REQUIRED WORK
Write out the whole listing again, exactly as given.

DATA
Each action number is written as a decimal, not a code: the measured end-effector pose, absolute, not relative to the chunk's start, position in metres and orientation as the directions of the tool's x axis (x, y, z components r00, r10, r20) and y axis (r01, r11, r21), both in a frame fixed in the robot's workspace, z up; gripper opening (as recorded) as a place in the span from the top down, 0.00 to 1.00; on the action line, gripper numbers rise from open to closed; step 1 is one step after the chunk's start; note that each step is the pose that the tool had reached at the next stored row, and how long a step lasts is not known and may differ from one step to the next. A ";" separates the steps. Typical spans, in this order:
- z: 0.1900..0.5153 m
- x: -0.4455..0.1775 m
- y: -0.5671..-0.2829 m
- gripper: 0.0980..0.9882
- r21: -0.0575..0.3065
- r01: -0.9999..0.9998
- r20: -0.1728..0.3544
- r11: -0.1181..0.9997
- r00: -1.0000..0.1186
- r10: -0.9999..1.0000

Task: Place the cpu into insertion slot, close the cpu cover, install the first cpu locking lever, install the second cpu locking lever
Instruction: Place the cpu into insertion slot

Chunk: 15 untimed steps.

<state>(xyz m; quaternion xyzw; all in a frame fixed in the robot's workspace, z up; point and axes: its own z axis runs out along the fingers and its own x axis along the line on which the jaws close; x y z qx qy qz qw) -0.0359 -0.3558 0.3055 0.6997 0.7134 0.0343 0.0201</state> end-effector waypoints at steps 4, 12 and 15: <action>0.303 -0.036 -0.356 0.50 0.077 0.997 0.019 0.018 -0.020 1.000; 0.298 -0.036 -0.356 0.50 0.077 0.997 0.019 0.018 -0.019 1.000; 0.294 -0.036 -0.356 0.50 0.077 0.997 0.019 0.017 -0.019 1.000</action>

COMPLETED TASK
Each action number is written as a decimal, not a code: the measured end-effector pose, absolute, not relative to the chunk's start, position in metres and orientation as the directions of the tool's x axis (x, y, z components r00, r10, r20) and y axis (r01, r11, r21), both in a frame fixed in the robot's workspace, z up; gripper opening (as recorded) as a place in the span from the top down, 0.00 to 1.00; on the action line, gripper numbers rise from open to closed; step 1 is one step after the chunk's start; note that each step is the pose that the tool had reached at the next stored row, and how long a step lasts is not known and may differ from one step to the next. A ";" separates the steps. Typical spans, in this order:
- z: 0.1900..0.5153 m
- x: -0.4455..0.1775 m
- y: -0.5671..-0.2829 m
- gripper: 0.0980..0.9882
- r21: -0.0575..0.3065
- r01: -0.9999..0.9998
- r20: -0.1728..0.3544
- r11: -0.1181..0.9997
- r00: -1.0000..0.1186
- r10: -0.9999..1.0000

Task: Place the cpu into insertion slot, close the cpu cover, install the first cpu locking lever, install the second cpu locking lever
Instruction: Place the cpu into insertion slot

Chunk: 15 untimed steps.

<state>(xyz m; quaternion xyzw; all in a frame fixed in the robot's workspace, z up; point and axes: its own z axis runs out along the fingers and its own x axis along the line on which the jaws close; x y z qx qy qz qw) -0.0359 -0.3558 0.3055 0.6997 0.7134 0.0343 0.0201</state> end-effector waypoints at steps 4, 12 and 15: <action>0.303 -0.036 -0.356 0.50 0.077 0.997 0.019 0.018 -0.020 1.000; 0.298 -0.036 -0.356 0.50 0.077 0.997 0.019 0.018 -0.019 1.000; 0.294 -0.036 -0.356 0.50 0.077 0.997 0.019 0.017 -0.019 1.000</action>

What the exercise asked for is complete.